MSR seems to me like some of the projects I’ve been involved with, where there’s goals A, B, and C. C is the most difficult, so the project planners just assume C will happen. That way, it’s not in their budget and so the whole thing looks less expensive and more plausible that it will work.
If C is “move the existing stuff over to the new process” (or with MSR, “bring the rocks to where we can use them”) then it’s the most important part and the whole thing won’t work without it…
Rand Simberg reflects with a point I had not thought about: “It’s inappropriate for OMB to propose a NASA budget ahead of the confirmation of a NASA administrator who has been named for months. I wouldn’t put up with it if I were president. I personally consider OMB’s NASA budget proposal DOA, and I hope that Trump does as well.”
https://x.com/Rand_Simberg/status/1911828467404165152
It’s a good point. Passbacks on agency budgets should be held until the agencies have permanent heads in place, able to have input into all stages of the budget process for their agencies. If you are going to hold the head of an agency responsible for the results of his or her agency, they need to be able to exercise authority for the acts that create those results.
David,
Yeah. I don’t think there’s any doubt about that now.
There are real concerns about how the process of how Roman was designed unfolded. But there’s clearly going to be heavy demand for time on the telescope. It’s vastly more capable than Hubble.
It is also gratifying that NASA is instituting a Guest Observer program for Roman. Not just the Usual Suspects will get time on it.
That’s Trump: He lowballs the suckers, they panic, and eventually Trump gets what he wanted in the first place, a fraction of what he asked for in the beginning. I fail to understand why people don’t see this.

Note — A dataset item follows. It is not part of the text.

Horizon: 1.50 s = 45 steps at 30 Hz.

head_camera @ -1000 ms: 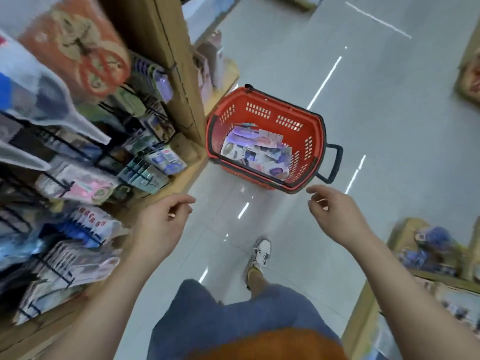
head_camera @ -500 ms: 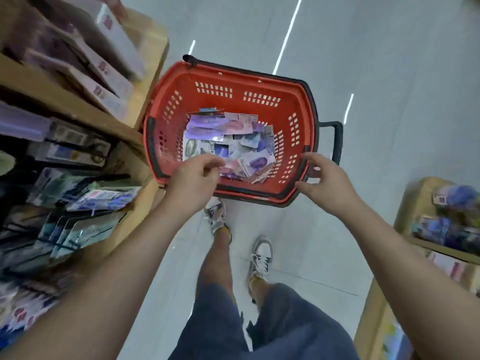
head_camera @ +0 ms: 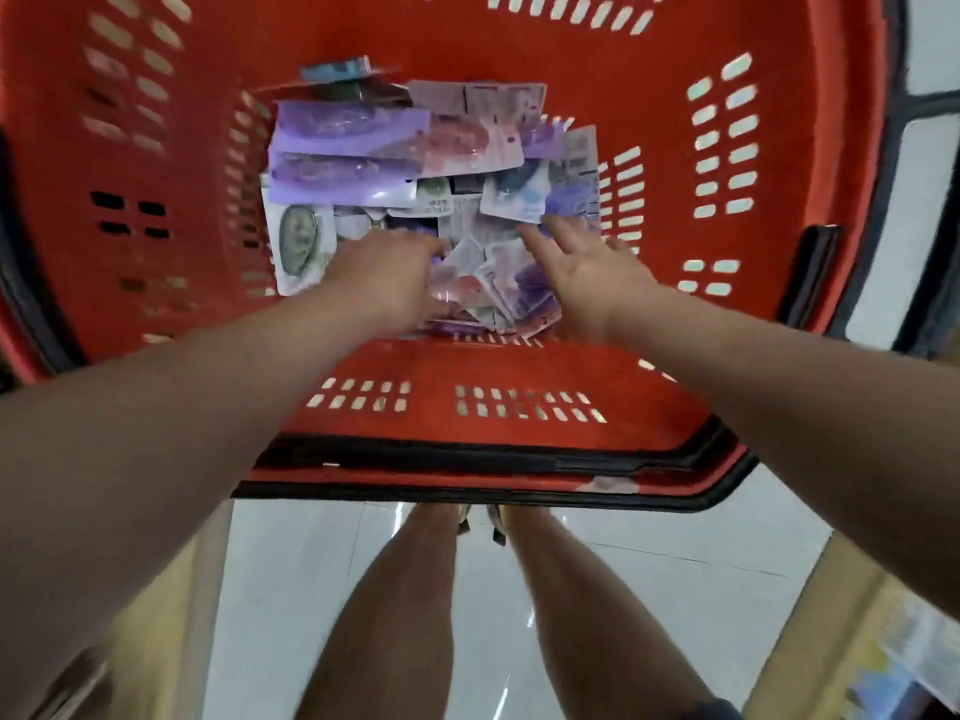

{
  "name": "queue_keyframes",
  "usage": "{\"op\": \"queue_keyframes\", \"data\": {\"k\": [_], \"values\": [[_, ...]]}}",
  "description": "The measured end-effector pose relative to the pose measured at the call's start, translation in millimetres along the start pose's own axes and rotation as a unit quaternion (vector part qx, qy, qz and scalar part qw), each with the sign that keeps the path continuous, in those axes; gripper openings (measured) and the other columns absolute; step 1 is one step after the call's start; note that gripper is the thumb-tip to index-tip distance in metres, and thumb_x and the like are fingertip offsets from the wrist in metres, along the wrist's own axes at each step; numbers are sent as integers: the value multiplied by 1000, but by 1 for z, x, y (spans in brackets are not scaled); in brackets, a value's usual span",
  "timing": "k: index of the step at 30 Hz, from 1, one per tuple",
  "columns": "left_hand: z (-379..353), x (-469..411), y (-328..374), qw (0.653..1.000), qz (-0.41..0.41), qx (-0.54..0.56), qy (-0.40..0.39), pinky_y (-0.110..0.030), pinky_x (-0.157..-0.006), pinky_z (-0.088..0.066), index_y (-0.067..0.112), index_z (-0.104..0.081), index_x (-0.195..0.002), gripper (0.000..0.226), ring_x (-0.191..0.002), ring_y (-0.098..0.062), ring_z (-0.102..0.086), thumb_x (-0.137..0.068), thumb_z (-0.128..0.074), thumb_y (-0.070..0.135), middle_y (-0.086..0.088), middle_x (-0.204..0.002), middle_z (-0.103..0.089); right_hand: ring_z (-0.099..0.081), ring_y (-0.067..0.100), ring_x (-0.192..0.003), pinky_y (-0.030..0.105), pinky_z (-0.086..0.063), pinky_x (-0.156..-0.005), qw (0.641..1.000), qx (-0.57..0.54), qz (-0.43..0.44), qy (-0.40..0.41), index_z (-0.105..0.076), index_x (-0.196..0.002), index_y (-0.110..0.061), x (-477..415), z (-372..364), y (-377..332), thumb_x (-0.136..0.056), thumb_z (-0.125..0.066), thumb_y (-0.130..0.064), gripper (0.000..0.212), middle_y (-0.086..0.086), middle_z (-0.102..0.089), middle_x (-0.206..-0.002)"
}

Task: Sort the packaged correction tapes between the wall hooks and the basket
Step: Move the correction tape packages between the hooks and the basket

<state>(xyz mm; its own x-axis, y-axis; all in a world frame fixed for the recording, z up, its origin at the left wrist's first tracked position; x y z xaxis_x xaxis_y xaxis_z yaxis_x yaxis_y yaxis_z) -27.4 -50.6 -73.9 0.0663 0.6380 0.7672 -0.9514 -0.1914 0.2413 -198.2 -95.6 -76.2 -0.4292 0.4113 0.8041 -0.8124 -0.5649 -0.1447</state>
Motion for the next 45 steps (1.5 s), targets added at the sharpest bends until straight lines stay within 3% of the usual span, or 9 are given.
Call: {"op": "queue_keyframes", "data": {"k": [4,9,12,19,24,29,32,40,45], "values": [[-40,-56,-1,998,-19,-57,-19,-39,-79,-49,25,-51,-127,47,-108,-35,-60,-88,-66,46,-11,-122,-60,-15,28,-151,58,-10,-119,996,82,22,-15,4,-158,-16,-52,-30,2,-82,-75,-25,110,13,-7,-165],[-49,-91,6,990,-30,-134,26,-35,-66,-39,29,-65,-109,18,-102,-33,-63,-92,-64,25,-7,-109,-65,-34,35,-131,56,-30,-105,989,132,36,52,-22,-151,-29,-82,-32,1,-69,-83,-49,105,15,-32,-144],[-53,-90,4,989,-37,-139,31,-34,-63,-38,23,-69,-100,19,-97,-35,-64,-86,-65,12,-7,-100,-66,-40,33,-123,55,-37,-98,986,148,47,59,-25,-143,-35,-82,-37,7,-56,-93,-37,110,11,-34,-139],[12,-56,-46,981,10,105,164,-34,-74,-46,12,-70,-101,14,-93,-32,-62,-89,-64,16,-11,-96,-68,-52,31,-114,47,-35,-97,981,144,83,99,-26,-144,-28,-58,-28,5,-80,-76,-23,82,12,-43,-136],[57,-21,-82,841,63,463,272,-26,-76,-57,24,-71,-97,17,-80,1,-68,-87,-68,10,12,-93,-71,-51,31,-117,45,-34,-97,993,70,63,65,-41,-139,-21,-57,-14,6,-83,-72,-34,65,10,-57,-123],[59,-9,-78,727,51,656,197,-43,-74,-62,14,-68,-102,20,-91,-21,-74,-98,-52,3,1,-93,-77,-63,28,-88,37,-52,-74,977,-204,-3,64,-58,-110,-16,-49,31,18,-76,-79,-30,42,5,-64,-96],[43,-10,-71,694,64,706,127,-42,-72,-60,2,-62,-118,25,-95,-27,-73,-102,-43,4,-8,-104,-75,-70,21,-78,33,-57,-70,918,-391,-46,48,-62,-106,-15,-37,51,24,-75,-84,-23,39,1,-71,-91],[10,-4,-38,570,162,795,126,-51,-68,-61,6,-56,-128,28,-91,-32,-73,-104,-41,6,-17,-109,-72,-74,28,-94,39,-62,-72,627,-779,-25,-2,-65,-114,-12,-18,55,8,-89,-61,4,30,12,-76,-105],[-1,2,-4,578,177,782,153,-47,-72,-60,20,-58,-120,20,-61,-17,-68,-106,-43,20,-8,-89,-70,-72,25,-101,42,-61,-79,557,-826,-69,57,-49,-139,-15,-22,35,-8,-96,-62,-23,45,9,-71,-120]]}}
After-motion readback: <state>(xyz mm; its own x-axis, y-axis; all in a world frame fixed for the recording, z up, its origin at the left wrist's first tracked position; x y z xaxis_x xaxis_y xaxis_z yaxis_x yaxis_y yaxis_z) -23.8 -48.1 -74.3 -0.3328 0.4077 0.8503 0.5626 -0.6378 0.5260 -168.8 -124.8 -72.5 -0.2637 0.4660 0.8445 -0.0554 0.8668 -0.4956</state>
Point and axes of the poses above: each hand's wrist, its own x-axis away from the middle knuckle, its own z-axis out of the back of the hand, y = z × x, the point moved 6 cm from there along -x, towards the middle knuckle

On the other hand, some probably do get it, and just use the ensuing panic as their own bargaining tactic.
Jeff Wright believes that we should cheerfully do without because government can NEVER, EVER do without. And if that means this. country enters Zimbabwean or Venezuelan penury? So be it. At least that is what I get from his post.
NASA can do without for awhile.
Catch Thirty-Thr33,
I got something different from Jeff Wright’s comment. He has lumped all of NASA spending together as being productive, but that is only an average of the return on spending (return on investment). However, there are some projects that cost way too much and are not as productive as Jeff’s average. Think of how much greater that average return can be if we were to cut our losses on those projects that are costing more than we will get back from them.

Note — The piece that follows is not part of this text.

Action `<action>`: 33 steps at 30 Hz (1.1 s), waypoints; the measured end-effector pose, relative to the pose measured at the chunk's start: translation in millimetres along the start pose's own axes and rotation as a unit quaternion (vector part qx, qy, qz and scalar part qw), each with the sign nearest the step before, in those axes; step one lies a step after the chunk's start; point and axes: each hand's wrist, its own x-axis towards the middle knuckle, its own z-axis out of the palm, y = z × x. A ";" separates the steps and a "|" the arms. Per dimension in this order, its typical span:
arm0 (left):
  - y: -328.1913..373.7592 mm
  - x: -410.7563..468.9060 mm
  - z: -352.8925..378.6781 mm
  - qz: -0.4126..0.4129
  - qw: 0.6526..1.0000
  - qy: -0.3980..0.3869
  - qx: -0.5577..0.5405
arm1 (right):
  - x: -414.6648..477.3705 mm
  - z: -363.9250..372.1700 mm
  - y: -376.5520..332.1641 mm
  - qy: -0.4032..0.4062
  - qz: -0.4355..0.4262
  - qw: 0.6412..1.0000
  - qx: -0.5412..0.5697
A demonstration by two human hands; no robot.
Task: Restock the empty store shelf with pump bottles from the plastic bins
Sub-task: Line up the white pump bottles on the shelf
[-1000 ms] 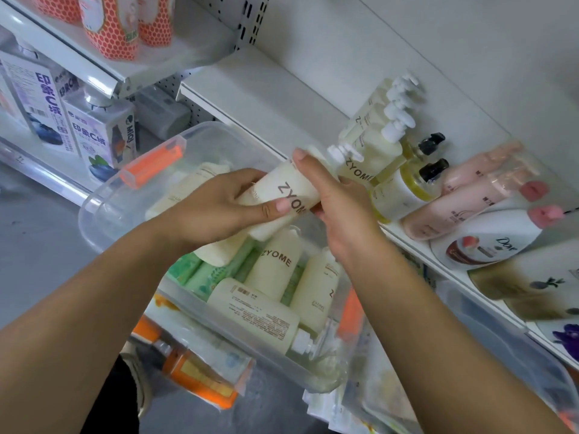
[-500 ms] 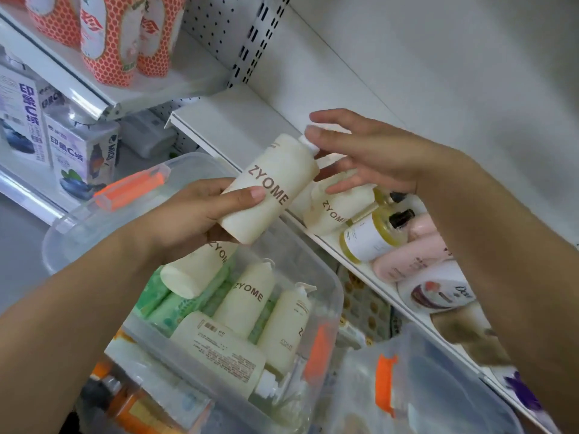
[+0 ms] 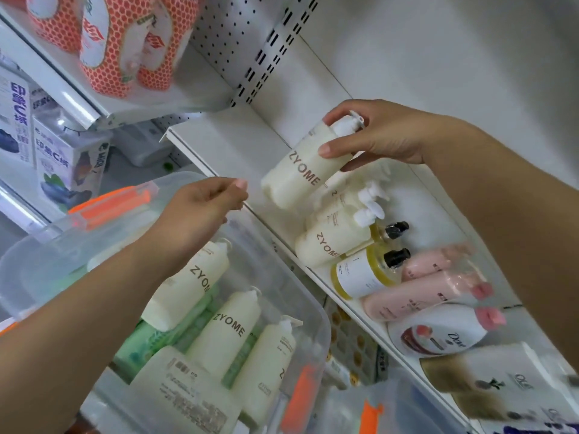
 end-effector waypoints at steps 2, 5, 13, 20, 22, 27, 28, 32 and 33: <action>-1.8 4.5 -1.3 0.004 0.999 0.018 0.042 | 11.7 -8.6 13.1 0.046 0.012 0.998 -0.034; -6.4 7.5 1.7 0.046 0.986 0.033 0.155 | 36.3 -16.6 38.6 0.117 0.022 0.990 -0.080; -39.7 9.1 10.4 0.130 0.866 -0.047 0.481 | 104.6 -13.6 80.6 0.176 0.069 0.963 -0.190; -44.0 13.9 15.7 0.133 0.845 -0.040 0.517 | 146.9 -15.7 105.6 0.165 0.130 0.953 -0.216; -44.8 14.9 16.9 0.133 0.836 -0.035 0.531 | 148.2 -19.0 108.8 0.160 0.152 0.953 -0.206; -44.2 17.2 21.7 0.118 0.834 -0.026 0.539 | 140.8 -15.9 113.0 0.171 0.139 0.946 -0.238; -43.9 16.1 23.1 0.115 0.833 -0.024 0.541 | 140.4 -15.6 114.0 0.172 0.127 0.946 -0.243; -44.6 15.6 26.1 0.104 0.838 -0.022 0.536 | 138.5 -17.1 119.8 0.175 0.109 0.938 -0.280; -45.1 17.1 26.4 0.104 0.840 -0.020 0.532 | 137.8 -17.3 121.3 0.174 0.110 0.938 -0.280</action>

“NASA, in the interests of fiscal responsibility to the taxpayers, we have to cut your budget. We’ve decided to kill a huge chunk of your science mission funding.”
“Whaaaat? NOOOOOOOOOO!!!”
“Okay. Is there something else we could cut instead? Perhaps on the HSF side? For instance, a certain large booster that has eaten your budget for a couple decades now?”
“NO. Absolutely not! And our Senators will back us up!”
“Very well. There go your science missions.”
“Um… give us a little time to think about it.”
“Sounds like a plan.”
Patrick Underwood: My gosh, I should have figured this out myself, having reported this kind of government negotiating strategy for decades. You outline the exact plan. Threaten big cuts in science. Then offer an alternative, cut SLS/Orion (giving the job to private enterprise).
This I think is exactly what is going on. Kudos to you!